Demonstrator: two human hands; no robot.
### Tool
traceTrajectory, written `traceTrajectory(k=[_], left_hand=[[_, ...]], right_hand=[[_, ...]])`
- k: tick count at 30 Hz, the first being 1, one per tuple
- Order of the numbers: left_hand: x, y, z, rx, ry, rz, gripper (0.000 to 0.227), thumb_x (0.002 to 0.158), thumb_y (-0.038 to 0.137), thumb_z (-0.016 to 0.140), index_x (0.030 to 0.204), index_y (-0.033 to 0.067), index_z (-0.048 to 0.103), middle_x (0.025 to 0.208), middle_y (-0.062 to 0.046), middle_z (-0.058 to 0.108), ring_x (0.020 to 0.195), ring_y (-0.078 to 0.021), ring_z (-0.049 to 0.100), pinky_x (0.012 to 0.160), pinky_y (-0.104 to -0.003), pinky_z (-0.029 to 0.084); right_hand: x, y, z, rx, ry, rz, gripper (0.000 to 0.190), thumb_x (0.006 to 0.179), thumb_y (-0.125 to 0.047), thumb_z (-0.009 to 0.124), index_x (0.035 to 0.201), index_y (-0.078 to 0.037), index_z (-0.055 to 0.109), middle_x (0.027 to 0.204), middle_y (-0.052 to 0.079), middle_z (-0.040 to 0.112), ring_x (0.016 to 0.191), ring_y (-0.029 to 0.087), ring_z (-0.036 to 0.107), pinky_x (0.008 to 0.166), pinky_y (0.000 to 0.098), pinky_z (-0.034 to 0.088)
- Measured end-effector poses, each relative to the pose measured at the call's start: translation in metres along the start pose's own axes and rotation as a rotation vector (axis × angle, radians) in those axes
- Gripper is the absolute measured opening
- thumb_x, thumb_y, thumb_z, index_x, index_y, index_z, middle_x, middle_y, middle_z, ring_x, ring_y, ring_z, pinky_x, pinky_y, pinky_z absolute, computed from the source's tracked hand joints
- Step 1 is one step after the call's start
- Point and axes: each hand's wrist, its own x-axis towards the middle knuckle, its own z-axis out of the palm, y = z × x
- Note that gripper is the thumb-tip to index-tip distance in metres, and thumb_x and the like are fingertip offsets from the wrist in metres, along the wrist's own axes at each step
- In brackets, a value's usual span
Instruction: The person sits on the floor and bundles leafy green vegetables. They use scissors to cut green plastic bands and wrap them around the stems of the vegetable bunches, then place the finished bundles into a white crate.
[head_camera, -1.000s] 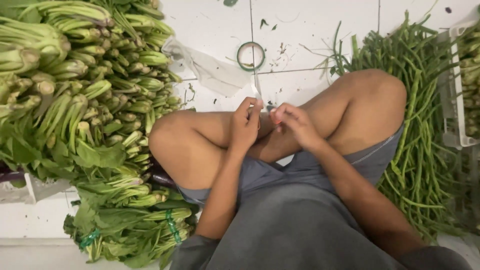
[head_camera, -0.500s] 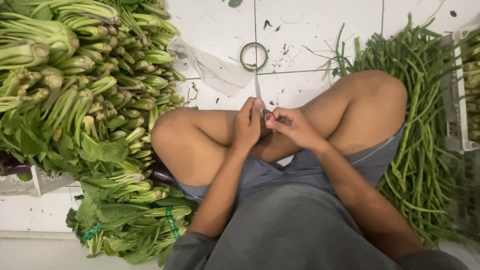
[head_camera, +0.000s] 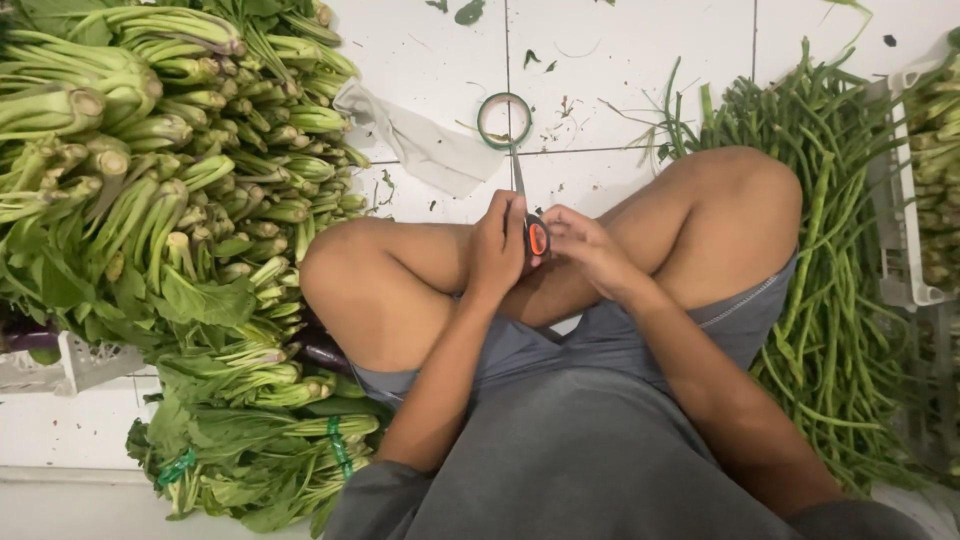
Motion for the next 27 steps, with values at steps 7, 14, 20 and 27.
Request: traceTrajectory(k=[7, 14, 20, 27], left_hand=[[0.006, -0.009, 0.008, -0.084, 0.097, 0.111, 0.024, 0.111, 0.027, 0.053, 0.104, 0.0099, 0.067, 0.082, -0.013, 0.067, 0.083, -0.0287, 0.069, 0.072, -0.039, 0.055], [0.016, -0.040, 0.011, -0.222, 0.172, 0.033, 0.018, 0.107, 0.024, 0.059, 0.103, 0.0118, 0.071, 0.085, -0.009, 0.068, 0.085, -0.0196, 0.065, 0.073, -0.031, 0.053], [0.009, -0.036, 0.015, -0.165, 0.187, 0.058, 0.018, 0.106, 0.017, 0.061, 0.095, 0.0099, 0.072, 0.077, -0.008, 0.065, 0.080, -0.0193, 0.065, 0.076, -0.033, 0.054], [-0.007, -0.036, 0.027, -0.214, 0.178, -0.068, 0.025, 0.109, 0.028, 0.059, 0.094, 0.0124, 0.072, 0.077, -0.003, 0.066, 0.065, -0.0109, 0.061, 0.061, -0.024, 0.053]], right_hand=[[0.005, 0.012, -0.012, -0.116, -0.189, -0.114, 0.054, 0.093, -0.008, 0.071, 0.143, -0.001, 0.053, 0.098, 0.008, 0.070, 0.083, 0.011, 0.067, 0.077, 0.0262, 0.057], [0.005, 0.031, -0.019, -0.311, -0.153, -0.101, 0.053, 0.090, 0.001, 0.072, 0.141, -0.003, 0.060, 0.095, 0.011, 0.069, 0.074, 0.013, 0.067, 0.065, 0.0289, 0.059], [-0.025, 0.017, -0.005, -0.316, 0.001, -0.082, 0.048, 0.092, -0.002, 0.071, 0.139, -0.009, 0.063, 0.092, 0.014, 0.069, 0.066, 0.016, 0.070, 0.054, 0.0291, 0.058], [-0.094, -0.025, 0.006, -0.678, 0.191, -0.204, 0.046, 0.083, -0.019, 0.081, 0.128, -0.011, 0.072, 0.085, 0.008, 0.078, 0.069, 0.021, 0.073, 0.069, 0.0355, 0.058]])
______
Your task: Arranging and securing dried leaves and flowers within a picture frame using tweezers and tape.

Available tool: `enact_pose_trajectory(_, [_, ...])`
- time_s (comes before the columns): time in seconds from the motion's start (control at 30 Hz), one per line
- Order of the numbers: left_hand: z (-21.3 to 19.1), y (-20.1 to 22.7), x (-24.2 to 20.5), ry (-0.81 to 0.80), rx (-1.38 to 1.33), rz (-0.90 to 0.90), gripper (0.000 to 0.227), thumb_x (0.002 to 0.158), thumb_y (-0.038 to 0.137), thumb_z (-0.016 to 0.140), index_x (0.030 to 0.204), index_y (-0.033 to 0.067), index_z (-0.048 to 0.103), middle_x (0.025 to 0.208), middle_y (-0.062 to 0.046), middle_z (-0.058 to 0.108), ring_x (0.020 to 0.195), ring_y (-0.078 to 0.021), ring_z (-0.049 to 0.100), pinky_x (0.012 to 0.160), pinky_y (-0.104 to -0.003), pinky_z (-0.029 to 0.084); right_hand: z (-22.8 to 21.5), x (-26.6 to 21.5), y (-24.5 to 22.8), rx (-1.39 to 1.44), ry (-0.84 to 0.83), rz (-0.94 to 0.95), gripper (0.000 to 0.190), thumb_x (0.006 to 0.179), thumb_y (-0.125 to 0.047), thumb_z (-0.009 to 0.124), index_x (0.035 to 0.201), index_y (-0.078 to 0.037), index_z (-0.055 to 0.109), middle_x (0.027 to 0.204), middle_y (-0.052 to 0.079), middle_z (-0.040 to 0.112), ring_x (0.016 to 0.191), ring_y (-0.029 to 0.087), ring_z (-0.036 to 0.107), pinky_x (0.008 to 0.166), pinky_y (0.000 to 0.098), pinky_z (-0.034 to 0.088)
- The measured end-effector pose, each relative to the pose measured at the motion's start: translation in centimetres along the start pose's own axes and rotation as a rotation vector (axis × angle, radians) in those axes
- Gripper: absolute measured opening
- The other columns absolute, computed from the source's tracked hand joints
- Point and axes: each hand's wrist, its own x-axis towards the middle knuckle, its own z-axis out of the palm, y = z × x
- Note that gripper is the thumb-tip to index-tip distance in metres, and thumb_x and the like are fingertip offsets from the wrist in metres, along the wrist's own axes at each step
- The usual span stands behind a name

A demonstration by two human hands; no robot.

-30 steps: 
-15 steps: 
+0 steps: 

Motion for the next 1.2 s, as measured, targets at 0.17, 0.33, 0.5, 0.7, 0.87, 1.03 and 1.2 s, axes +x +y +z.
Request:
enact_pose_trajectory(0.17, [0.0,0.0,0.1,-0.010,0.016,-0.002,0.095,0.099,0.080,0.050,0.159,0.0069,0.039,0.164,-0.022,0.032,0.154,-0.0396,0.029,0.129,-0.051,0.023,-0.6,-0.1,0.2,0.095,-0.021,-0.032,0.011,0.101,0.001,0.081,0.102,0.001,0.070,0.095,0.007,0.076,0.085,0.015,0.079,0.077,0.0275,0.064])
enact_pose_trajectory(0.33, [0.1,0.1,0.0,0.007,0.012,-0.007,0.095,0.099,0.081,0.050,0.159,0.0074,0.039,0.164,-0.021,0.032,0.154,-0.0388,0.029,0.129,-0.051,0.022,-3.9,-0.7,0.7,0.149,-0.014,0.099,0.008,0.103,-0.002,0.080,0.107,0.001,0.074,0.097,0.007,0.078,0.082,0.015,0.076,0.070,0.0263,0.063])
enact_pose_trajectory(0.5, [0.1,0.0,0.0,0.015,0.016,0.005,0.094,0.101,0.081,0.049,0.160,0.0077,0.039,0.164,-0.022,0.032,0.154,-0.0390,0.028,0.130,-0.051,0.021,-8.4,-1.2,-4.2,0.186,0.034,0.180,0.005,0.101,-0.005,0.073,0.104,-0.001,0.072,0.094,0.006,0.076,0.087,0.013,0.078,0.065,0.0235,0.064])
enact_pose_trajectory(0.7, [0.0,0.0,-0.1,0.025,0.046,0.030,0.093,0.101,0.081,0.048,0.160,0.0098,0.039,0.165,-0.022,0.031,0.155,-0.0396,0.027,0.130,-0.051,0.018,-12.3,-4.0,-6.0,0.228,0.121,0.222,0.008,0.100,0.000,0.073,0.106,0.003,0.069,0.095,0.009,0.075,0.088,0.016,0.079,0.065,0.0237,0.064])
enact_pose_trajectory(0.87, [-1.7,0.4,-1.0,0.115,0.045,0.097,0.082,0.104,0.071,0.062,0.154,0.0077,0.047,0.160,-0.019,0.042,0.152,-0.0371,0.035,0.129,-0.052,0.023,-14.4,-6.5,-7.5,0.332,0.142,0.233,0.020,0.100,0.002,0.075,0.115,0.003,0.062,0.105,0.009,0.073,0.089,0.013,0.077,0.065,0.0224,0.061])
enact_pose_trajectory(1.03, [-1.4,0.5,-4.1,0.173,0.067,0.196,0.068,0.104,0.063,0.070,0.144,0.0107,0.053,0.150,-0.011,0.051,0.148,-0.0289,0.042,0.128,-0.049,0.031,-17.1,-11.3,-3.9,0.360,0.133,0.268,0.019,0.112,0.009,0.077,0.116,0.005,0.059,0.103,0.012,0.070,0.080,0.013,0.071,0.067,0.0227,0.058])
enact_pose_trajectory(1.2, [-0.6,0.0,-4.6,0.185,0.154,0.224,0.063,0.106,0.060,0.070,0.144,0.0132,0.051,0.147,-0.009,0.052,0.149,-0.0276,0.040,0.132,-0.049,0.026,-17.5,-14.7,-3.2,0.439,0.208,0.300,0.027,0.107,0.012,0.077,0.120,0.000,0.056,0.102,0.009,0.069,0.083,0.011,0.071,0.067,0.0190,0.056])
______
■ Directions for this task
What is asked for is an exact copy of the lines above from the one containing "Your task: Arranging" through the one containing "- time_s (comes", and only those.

■ Task answer
Your task: Arranging and securing dried leaves and flowers within a picture frame using tweezers and tape.

Available tool: `enact_pose_trajectory(_, [_, ...])`
- time_s (comes before the columns): time in seconds from the motion's start (control at 30 Hz), one per line

Work on the exercise is now finished.